SAFL has a unique and distinguished historic legacy, largely defined by the vision of its top leadership. Dr. Lorenz G. Straub, Professor of Civil Engineering, is considered the mastermind for making the idea of a hydraulic laboratory at the University of Minnesota and the St. Anthony Falls into a reality. Serving as the primary architect, Straub oversaw the construction of the laboratory using Works Progress Administration (WPA) funding from 1936 -1938. Serving as SAFL's director for the following two decades, Straub was associated with some of the world's largest water resource and hydroelectric developments, and he brought several of those projects to SAFL as model studies. He also had a longstanding relationship with the U.S. Army Corps of Engineers, serving as a special consultant on various river problems, and made numerous contributions to the professional literature in both basic and applied areas.
In the period 1963-1977, and under the leadership of Directors Edward Silberman and Alvin Anderson, SAFL aimed to intensifythe already robust naval hydrodynamics research and at expanding its basic research in such areas as stratified flows, turbulence, and hydrology. The expansion to these new research areas was made possible by funding from the National Science Foundation (NSF).
From 1977 through 1993 under the direction of Roger Arndt, SAFL emphasized the integration of education and basic and applied (service to the profession) research. Research in hydraulic and river engineering continued. Several new faculty were appointed, bringing new research efforts in computational fluid dynamics; water resources and energy; environmental and water quality research; naval hydrodynamics, hydroacoustics, aeroacoustics, and cavitation; wind engineering research; small hydropower development; space-time rainfall modeling; and geomorphology. Funding for these efforts was provided from such diverse agencies as the U.S. Navy, NSF, National Aeronautics and Space Administration (NASA), the U.S. Department of Energy, Air Force Office of Scientific Research, Hamburg Ship Model Basin (Germany), and the Legislative Commission for Minnesota Resources.
In the period of 1993-2005, Directors Gary Parker and Efi Foufoula-Georgiou emphasized broadening the participation of other University of Minnesota researchers at SAFL and adding new faculty who brought expertise in the areas of geology, eco-biological fluid dynamics, and atmospheric boundary layer turbulence. Research expanded further to include environmental fluid mechanics, water quality, hydrometerorology, biochemistry, fluvial geomorphology, sedimentology, and atmospheric transport using a unique combination of experimental, computational, and theoretical approaches. The new research areas and faculty expertise catalyzed the transformation of SAFL from the traditional hydraulic engineering research facility to a hub of progressive interdisciplinary fluid mechanics research. These efforts culminated in 2002 by the establishment of the National Center in Earth-surface Dynamics (NCED), a NSF Science and Technology Center, at SAFL. Over the next 11 years, NCED helped established SAFL as a preeminent research center in the Earth-surface dynamics community, generating resources that fueled many areas of laboratory growth.

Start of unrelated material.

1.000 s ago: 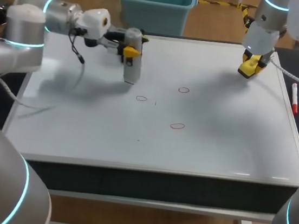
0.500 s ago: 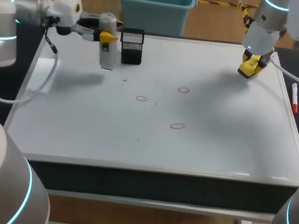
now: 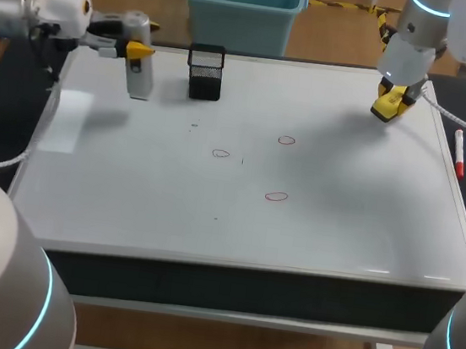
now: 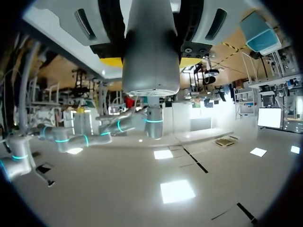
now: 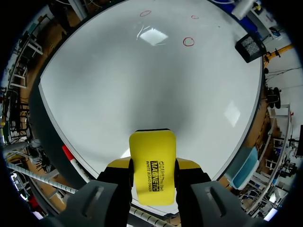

From 2006-2015, under the leadership of Director Fotis Sotiropoulos, SAFL continued its expansion into new interdisciplinary research areas, emphasizing renewable energy resources (wind, marine hydrokinetic energy, and biofuels), environmental restoration, and biological and cardiovascular fluid mechanics. The SAFL-led University of Minnesota Eolos wind energy research consortium, which brought together academic partners, industry, and government laboratories, was established in 2009 and funded by an ARRA grant from the U.S. Department of Energy. This consortium led to the development of a major new research facility in Rosemount, MN, where the 2.5MW Eolos wind energy research field station was installed. Sotiropoulos also oversaw the first major renovation in SAFL's history, leading the charge in securing an ARI-R2 grant from NSF and the University of Minnesota to restore and replace aging infrastructure and updating SAFL's experimental facilities.
Today, newly renovated, with the foundation of almost 80 years of research excellence, education, and collaboration, SAFL stands poised to help tackle some of society's greatest environmental challenges. We are excited to welcome our next director and continue contributing to the success of the University of Minnesota, the College of Science and Engineering, the state, and society through fundamental research, research training, and outreach.